[ABOUT THIS TASK]: Could you retype exactly the lines below between the one holding "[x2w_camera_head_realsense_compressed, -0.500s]" and the one holding "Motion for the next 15", inclusive, leaving out any pictures?

[WORKING DATA]:
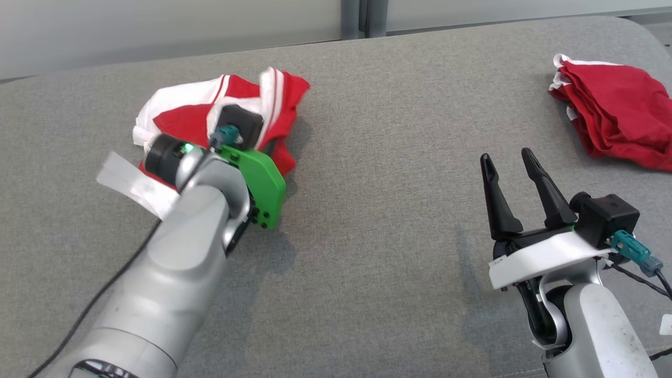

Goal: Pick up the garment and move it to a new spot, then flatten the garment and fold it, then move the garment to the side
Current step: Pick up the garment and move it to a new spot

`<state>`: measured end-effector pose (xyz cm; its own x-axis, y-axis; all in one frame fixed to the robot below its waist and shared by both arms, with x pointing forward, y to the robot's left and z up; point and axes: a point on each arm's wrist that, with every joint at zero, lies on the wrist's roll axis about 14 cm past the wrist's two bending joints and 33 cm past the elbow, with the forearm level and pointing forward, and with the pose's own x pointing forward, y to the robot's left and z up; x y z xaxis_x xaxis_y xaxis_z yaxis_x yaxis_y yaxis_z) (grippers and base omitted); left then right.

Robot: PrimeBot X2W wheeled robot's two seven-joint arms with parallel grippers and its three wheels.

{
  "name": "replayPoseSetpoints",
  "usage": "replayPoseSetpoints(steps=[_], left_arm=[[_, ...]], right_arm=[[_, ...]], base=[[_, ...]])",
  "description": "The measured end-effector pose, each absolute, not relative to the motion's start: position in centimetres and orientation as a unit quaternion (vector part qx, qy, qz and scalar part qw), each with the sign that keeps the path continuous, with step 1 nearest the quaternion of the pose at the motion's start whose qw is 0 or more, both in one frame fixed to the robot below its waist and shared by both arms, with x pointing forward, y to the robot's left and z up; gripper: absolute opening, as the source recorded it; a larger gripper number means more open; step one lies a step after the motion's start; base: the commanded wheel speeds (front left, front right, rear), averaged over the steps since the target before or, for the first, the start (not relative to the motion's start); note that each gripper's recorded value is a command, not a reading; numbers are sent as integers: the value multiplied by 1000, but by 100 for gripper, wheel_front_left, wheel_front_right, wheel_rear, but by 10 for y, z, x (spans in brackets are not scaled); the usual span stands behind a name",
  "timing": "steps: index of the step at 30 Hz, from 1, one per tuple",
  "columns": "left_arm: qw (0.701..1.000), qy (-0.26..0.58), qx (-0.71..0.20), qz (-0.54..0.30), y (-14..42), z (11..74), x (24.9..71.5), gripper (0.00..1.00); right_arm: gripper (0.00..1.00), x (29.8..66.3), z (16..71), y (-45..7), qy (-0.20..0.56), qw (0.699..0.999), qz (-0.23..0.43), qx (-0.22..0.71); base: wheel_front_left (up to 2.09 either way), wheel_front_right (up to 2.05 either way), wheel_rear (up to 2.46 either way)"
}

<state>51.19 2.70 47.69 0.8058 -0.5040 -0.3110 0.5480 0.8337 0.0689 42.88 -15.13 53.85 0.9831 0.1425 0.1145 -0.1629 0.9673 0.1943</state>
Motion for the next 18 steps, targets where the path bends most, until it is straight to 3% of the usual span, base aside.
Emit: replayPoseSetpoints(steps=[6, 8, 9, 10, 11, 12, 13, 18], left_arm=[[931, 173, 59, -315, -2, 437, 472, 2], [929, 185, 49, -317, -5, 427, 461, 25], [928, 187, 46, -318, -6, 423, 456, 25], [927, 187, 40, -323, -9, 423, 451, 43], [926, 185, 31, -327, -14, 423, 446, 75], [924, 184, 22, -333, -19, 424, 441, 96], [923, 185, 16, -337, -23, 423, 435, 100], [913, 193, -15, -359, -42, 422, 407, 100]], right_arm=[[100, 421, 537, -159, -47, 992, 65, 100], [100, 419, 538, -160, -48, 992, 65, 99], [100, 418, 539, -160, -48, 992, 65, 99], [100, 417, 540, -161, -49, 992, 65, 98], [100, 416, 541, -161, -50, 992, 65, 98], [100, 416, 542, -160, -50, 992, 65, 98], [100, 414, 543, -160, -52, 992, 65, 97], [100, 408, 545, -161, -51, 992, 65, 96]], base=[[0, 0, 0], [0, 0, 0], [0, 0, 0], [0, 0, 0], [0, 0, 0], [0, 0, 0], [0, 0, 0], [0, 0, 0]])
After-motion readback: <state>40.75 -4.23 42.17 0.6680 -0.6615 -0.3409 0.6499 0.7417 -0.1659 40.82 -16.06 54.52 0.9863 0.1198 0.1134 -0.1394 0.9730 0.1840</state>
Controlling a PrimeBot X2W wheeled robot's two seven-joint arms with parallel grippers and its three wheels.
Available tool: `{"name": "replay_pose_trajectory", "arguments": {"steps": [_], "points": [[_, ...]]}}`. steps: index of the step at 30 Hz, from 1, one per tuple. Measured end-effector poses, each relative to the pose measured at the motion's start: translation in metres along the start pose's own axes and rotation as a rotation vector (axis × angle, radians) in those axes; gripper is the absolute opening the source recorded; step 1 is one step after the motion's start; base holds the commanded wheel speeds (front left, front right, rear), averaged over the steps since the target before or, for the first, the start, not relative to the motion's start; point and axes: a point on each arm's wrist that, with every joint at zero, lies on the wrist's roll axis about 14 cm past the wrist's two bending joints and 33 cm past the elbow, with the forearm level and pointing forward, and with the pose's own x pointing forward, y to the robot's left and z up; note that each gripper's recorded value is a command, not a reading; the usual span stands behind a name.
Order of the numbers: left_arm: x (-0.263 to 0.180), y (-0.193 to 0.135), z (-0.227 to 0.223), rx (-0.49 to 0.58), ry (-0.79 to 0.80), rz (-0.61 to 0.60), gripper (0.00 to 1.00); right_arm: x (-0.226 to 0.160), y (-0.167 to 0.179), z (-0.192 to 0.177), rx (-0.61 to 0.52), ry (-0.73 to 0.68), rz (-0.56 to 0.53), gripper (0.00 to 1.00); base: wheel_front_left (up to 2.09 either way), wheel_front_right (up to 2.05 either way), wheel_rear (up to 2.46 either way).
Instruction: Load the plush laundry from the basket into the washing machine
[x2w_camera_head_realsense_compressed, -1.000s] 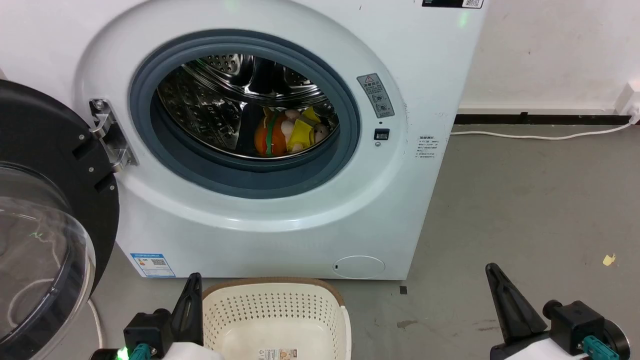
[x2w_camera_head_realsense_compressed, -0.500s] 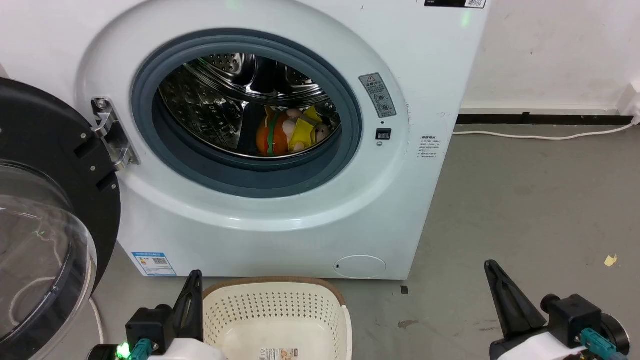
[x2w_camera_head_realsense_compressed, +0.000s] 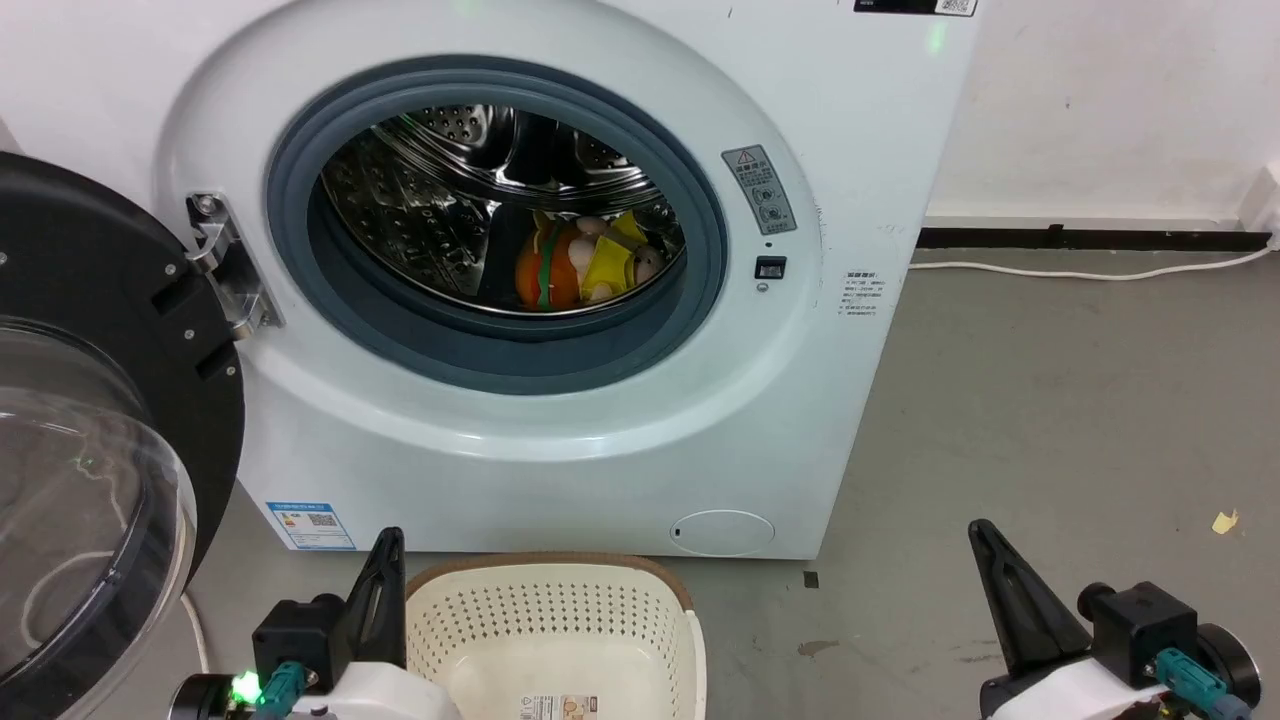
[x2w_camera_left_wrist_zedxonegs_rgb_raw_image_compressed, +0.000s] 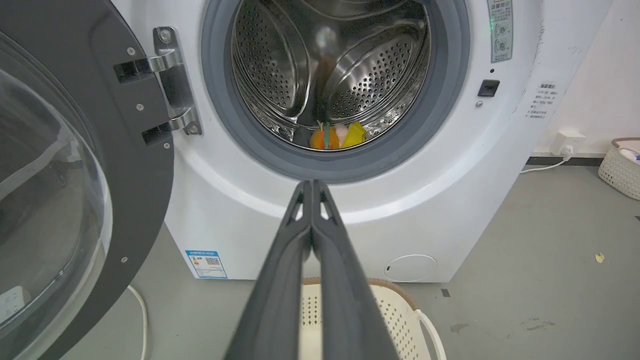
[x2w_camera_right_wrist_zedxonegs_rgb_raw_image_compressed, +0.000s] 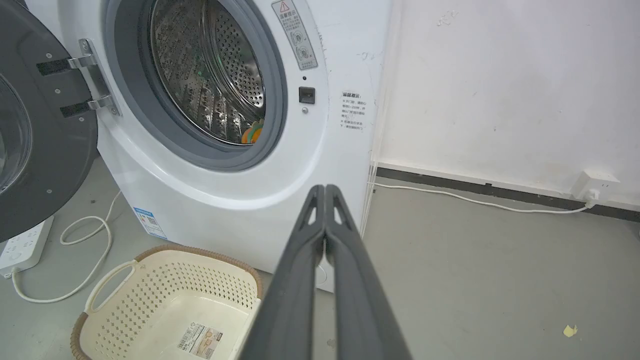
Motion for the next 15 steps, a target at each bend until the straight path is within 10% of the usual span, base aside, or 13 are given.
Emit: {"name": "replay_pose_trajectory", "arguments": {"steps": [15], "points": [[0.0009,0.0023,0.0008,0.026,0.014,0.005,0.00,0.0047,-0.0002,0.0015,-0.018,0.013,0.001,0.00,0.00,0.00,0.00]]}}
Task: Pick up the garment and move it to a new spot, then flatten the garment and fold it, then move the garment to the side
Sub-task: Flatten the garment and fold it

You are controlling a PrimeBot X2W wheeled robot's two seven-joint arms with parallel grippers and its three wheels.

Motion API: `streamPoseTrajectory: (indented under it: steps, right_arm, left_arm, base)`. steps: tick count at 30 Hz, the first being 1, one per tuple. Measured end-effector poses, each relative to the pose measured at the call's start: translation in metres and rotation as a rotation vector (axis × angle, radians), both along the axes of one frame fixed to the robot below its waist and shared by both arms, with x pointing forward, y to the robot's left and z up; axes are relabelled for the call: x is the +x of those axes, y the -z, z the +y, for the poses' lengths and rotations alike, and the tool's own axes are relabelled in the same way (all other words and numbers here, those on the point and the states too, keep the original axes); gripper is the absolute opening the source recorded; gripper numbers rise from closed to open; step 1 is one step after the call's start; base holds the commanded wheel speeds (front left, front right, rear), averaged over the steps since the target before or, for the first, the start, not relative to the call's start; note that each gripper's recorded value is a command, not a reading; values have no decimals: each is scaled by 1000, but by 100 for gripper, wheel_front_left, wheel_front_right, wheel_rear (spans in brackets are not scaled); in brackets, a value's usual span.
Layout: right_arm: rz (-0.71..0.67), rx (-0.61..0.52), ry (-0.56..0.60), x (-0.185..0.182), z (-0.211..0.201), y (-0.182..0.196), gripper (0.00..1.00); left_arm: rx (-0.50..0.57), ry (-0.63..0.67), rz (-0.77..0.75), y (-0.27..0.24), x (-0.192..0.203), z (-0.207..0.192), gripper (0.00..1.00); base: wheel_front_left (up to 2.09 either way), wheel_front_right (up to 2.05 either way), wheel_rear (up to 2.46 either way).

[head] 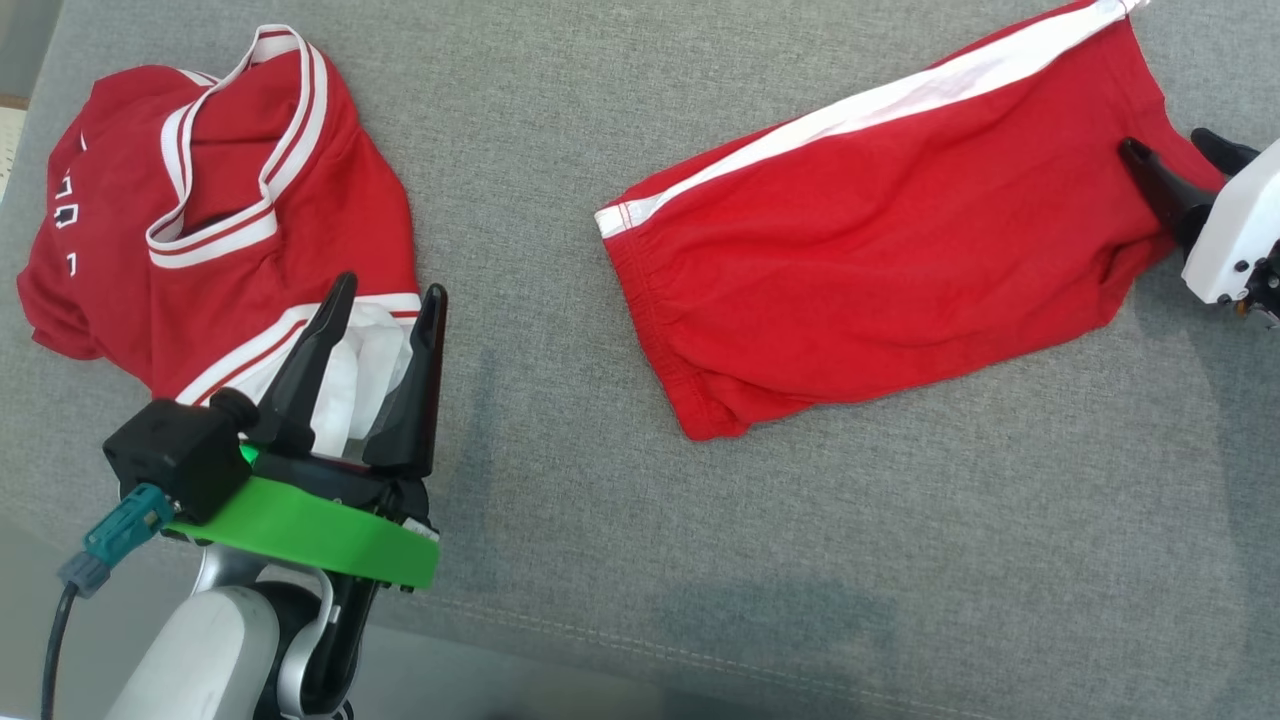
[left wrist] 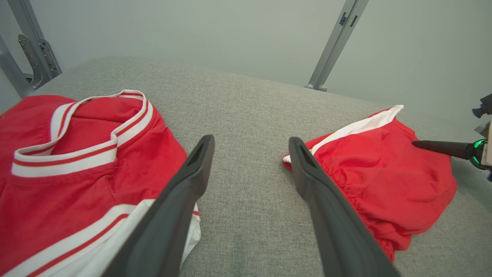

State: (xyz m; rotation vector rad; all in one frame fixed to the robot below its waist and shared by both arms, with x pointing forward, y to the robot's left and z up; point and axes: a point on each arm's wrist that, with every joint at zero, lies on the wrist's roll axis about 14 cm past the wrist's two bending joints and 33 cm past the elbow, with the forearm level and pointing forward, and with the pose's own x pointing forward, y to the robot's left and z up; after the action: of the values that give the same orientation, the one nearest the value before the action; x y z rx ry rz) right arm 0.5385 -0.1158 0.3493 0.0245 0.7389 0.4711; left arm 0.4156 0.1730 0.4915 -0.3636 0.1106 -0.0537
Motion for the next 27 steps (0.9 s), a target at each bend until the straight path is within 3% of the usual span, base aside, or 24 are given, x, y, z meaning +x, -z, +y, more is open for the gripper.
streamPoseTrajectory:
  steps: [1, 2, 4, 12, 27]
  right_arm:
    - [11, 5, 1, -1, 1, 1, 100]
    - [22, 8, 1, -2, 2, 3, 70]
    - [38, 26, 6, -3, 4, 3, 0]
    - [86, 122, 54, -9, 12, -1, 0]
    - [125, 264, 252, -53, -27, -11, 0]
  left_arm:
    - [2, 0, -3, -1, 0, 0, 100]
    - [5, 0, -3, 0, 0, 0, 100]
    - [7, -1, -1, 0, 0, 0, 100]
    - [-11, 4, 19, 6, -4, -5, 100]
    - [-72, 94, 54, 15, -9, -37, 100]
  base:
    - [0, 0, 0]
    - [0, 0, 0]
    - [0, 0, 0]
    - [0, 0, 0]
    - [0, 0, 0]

[SOLUTION FOR THIS TASK]:
[x2w_camera_head_realsense_compressed, -0.500s] 
[x2w_camera_head_realsense_compressed, +0.000s] 
[x2w_camera_left_wrist_zedxonegs_rgb_raw_image_compressed, +0.000s] 
[x2w_camera_right_wrist_zedxonegs_rgb_raw_image_compressed, +0.000s] 
Motion for the next 15 steps, a target at each bend until the straight path is within 10% of the usual span, base aside, or 13 are given.

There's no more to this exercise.